Photo of Rhodes, Jane

Jane Rhodes

Associate Dean for Research in the Humanities, Social Sciences, and Interdisciplinary Programs; Diversity, Equity, and Inclusion; and Community Engagement

Research in the Humanities, Social Sciences, and Interdisciplinary Programs; Diversity, Equity and Inclusion; and Community Engagement

Pronouns: She/Her

About

Jane Rhodes is Professor of Black Studies and Associate Dean for Faculty Research and Programs in Humanities, Social Science and Interdisciplinary Studies. She served as head of the Department of Black Studies from 2015-2021. Rhodes earned a doctorate from the University of North Carolina at Chapel Hill, and has been a faculty member at SUNY-Cortland, Indiana University, the University of California-San Diego, and Macalester College.

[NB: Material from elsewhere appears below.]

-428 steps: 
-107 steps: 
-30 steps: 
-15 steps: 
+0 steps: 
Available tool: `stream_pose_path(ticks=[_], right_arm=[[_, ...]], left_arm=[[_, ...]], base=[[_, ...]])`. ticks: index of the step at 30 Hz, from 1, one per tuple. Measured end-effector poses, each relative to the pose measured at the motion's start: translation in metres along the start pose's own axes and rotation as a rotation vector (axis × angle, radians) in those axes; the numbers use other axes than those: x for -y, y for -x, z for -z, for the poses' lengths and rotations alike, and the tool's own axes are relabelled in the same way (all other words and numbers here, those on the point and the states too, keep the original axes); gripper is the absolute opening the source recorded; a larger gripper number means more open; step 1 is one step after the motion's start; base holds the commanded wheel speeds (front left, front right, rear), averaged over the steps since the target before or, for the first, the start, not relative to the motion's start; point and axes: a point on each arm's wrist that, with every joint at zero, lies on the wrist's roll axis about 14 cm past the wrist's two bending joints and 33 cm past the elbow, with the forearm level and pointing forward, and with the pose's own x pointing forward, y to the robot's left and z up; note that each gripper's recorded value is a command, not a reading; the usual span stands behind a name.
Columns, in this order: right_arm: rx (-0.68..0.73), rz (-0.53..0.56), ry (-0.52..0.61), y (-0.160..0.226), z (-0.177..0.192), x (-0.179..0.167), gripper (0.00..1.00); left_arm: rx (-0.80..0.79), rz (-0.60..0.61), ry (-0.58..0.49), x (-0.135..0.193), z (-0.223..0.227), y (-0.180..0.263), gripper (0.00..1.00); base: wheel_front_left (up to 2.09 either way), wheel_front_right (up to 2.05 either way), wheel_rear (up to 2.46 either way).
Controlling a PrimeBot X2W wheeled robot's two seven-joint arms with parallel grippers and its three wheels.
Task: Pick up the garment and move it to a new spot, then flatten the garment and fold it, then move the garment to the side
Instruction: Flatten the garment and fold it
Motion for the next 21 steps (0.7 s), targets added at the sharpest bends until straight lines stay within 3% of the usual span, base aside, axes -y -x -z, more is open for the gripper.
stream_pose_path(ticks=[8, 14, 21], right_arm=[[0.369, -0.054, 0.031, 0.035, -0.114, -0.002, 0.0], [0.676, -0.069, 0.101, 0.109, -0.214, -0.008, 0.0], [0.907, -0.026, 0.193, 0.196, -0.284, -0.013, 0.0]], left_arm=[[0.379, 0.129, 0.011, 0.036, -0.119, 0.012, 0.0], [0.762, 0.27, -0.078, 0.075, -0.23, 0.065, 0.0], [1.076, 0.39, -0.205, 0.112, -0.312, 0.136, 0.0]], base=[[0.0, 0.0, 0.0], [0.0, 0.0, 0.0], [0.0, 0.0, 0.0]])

Rhodes’ research interests include the history of the Black press, media representations of Black social movements, African American women’s history and cultures of resistance, and Trans-Atlantic Black Studies. She has published two monographs, Mary Ann Shadd Cary: The Black Press and Protest in the Nineteenth Century and Framing the Black Panthers: The Spectacular Rise of a Black Power Icon (both in a second edition) as well as numerous articles, chapters and reports. Rhodes has held several fellowships including postdocs from the Ford Foundation and the University of California, a residency at the Radcliffe Institute for Advanced Study, and visiting fellowships at the Universities of Cambridge, Bristol and London, all in the UK.  She is also co-PI of a grant from the Mellon Foundation titled “Humanizing Critical Race Theory.” She is in the midst of two book-length projects: Trans-Atlantic Blackness in the Era of Jim Crow: The Life of Marie Battle Singer; and Rebel Media: Radical Print Culture in the New Negro Era.